Editorial 3/05
 

Wo ist Lidl?

 
Michael Adler
Foto: www.marcusgloger.de    

Gutes hat seinen Preis, sagte man früher. Diese Haltung glingt fast schon antiquiert. Gemeint war damit, dass der gutes Geld verdienen sollte, der eine gute Leistung bietet. Das gilt für eine gute Beratung im Reisebüro ebenso wie für einen sicheren Flug mit solide geschulten und ausgeschlafenen Piloten. Das gilt auch für eine pünktliche Bahnfahrt, möglichst mit Sitzplatz und motiviertem Personal.
Diese Haltung, die im wahren Sinne des Wortes Wert auf Qualität legt, wird mit Rabatt-Aktionen wie die der Deutschen Bahn AG beim Discounter Lidl nachhaltig untergraben. Die Billig-Bahnfahrkarten-Aktion hat vor allem zwei Dinge bewirkt: Viele Millionen Bundesbürger wissen jetzt, wo Lidl ist, und ebenso viele glauben, dass die Bahn richtig billig sein kann, wenn sie nur will. Am Verkaufstag entwickelte sich in manchen Lidl-Märkten eine unangenehme Stimmung. Man fühlte sich an Schlussverkäufe der 60er Jahre erinnert. Niedere Emotionen wie Gier, Geiz und Missgunst brachen in vielen Schlangen durch. In einer guten Stunde waren eine Million Tickets für 49,90 Euro abgeräumt.
Ein voller Erfolg? Ich meine, nein. Die Partnerwahl der DB AG ist zweifelhaft. Die Dienstleistungsgewerkschaft ver.di brandmarkt in einem „Schwarzbuch Lidl“ die teilweise menschenunwürdigen Arbeitsbedingungen, die bei dem Discounter herrschen.

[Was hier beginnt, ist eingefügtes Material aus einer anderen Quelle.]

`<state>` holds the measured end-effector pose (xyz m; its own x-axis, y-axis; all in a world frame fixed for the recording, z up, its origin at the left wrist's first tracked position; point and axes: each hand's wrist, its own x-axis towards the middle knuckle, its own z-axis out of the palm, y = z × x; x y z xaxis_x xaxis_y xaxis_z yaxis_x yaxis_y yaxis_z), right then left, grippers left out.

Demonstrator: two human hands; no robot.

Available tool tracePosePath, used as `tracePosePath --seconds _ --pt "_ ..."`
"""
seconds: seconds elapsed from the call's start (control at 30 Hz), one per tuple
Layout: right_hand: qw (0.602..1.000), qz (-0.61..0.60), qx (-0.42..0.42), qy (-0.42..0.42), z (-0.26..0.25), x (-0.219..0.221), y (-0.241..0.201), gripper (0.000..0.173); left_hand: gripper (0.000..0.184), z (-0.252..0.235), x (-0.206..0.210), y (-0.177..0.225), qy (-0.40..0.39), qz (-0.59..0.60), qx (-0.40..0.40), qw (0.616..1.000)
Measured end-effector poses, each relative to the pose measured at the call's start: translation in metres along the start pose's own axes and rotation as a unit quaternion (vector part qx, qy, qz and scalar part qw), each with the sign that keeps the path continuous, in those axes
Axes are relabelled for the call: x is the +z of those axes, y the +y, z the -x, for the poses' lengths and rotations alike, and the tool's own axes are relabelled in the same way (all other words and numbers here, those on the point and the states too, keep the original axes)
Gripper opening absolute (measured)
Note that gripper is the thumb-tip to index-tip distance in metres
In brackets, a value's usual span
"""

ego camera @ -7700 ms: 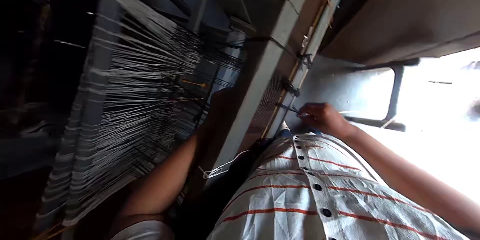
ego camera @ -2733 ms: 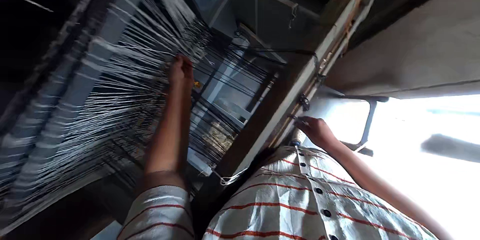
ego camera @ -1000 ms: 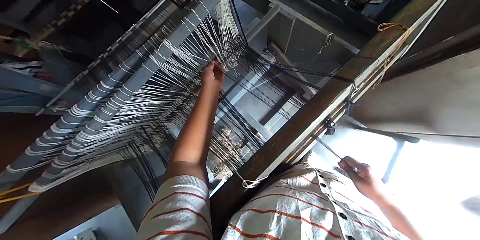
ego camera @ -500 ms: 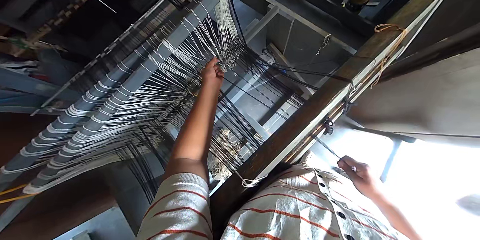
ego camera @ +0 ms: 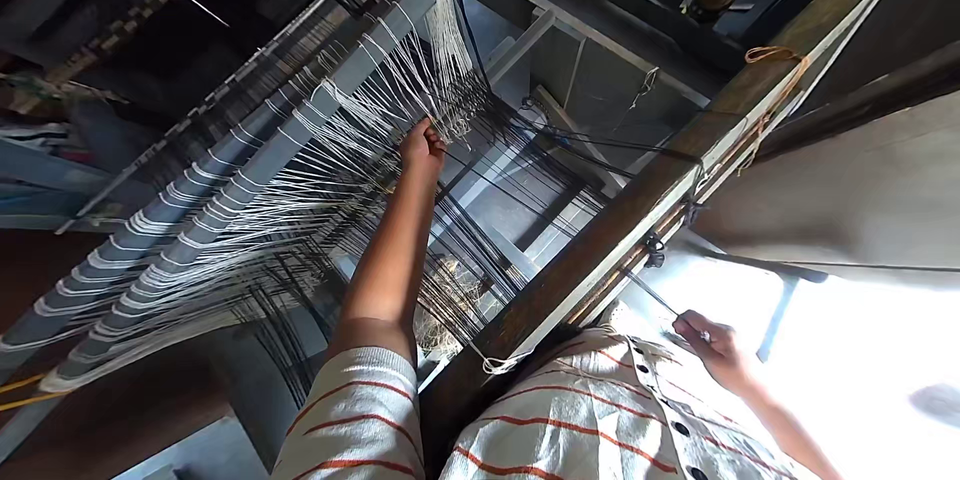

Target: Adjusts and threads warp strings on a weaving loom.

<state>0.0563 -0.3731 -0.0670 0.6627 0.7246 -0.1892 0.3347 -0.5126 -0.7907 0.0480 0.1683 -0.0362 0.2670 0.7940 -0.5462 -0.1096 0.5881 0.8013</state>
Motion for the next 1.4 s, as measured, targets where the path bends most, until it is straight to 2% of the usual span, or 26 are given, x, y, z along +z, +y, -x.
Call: tracePosePath --seconds 0.13,0.33,0.5,0.67,0.93,1.1,1.4 --pt "1.0 -0.006 -0.002 0.004 0.001 0.002 0.002 0.031 0.01 0.004 -0.001 0.003 0.005 0.038 -0.005 0.999" --pt "1.0 -0.01 0.02 -0.001 0.002 0.0 -0.002 0.03 0.021 0.0 -0.005 0.002 -0.016 0.041 0.008 0.999" --pt "0.999 -0.017 0.027 -0.001 0.002 0.001 -0.001 0.03 0.019 -0.001 -0.005 0.002 -0.008 0.048 0.019 0.999" --pt "0.999 -0.015 0.029 0.004 0.002 0.001 -0.002 0.031 0.024 0.0 -0.007 0.0 -0.003 0.061 0.041 0.997" --pt "1.0 -0.019 0.022 0.007 0.003 0.003 -0.001 0.03 0.001 0.01 -0.001 0.005 0.017 -0.001 0.044 0.999" --pt "0.999 -0.019 0.026 0.004 0.003 0.004 0.0 0.029 0.011 0.008 0.002 0.006 0.012 -0.019 0.037 0.999" --pt "0.999 -0.022 0.028 0.0 0.003 0.003 0.0 0.029 0.006 0.006 0.002 0.004 0.01 -0.03 0.035 0.999"
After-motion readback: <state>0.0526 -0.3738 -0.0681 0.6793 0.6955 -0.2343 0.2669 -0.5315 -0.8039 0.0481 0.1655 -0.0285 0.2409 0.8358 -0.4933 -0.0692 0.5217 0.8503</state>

Was den Imagetransfer angeht, tut sich die Bahn sicher keinen Gefallen.
Außerdem hat die Rabattisierung unserer Gesellschaft einen Preis, den wir letzten Endes alle bezahlen. Meistens werden Geiz-Preise auf dem Rücken der Mitarbeiter ausgetragen. Mit den Billigangeboten will die Bahn in Konkurrenz zu Billigfliegern treten. Auch bei Ryanair und Air Berlin werden Gewerkschaften nicht geduldet. Die Süddeutsche Zeitung berichtet von Kündigungsdrohungen und Lohnkürzungen gegen Mitarbeiter, die für ihre Rechte eintreten.
Gegen die Lidl-Rabattaktion überlegten einige Reisebüros gerichtlich vorzugehen. Im vergangenen Jahr kürzte die Bahn die Provisionen auf Bahnfahrkarten spürbar. Jetzt wird mit Billigangeboten die Kundschaft in den Supermarkt gelockt.
Und machen wir uns nichts vor. Wenn demnächst Bahntickets bei Media-Markt, Aldi und in Tankstellen verkauft werden, geht das zu Lasten des geschulten Personals bei der Bahn selbst.
Es geht schlicht nicht zusammen, dass wir einerseits alles geschenkt haben wollen und andererseits der Politik fünf Millionen Arbeitslose vorwerfen. Das eine hängt mit dem anderen unmittelbar zusammen.
Was der Bahn immer noch fehlt, ist ein leicht verständliches, faires Preissystem, das Stammkunden besonders belohnt. Über Last-Minute-Angebote für schwach ausgelastete Züge kann man reden, das ist auch im Sinne der Umwelt vernünftig. Tickets um fast jeden Preis zu verramschen, wird sich aber gegen die Bahn selbst wenden.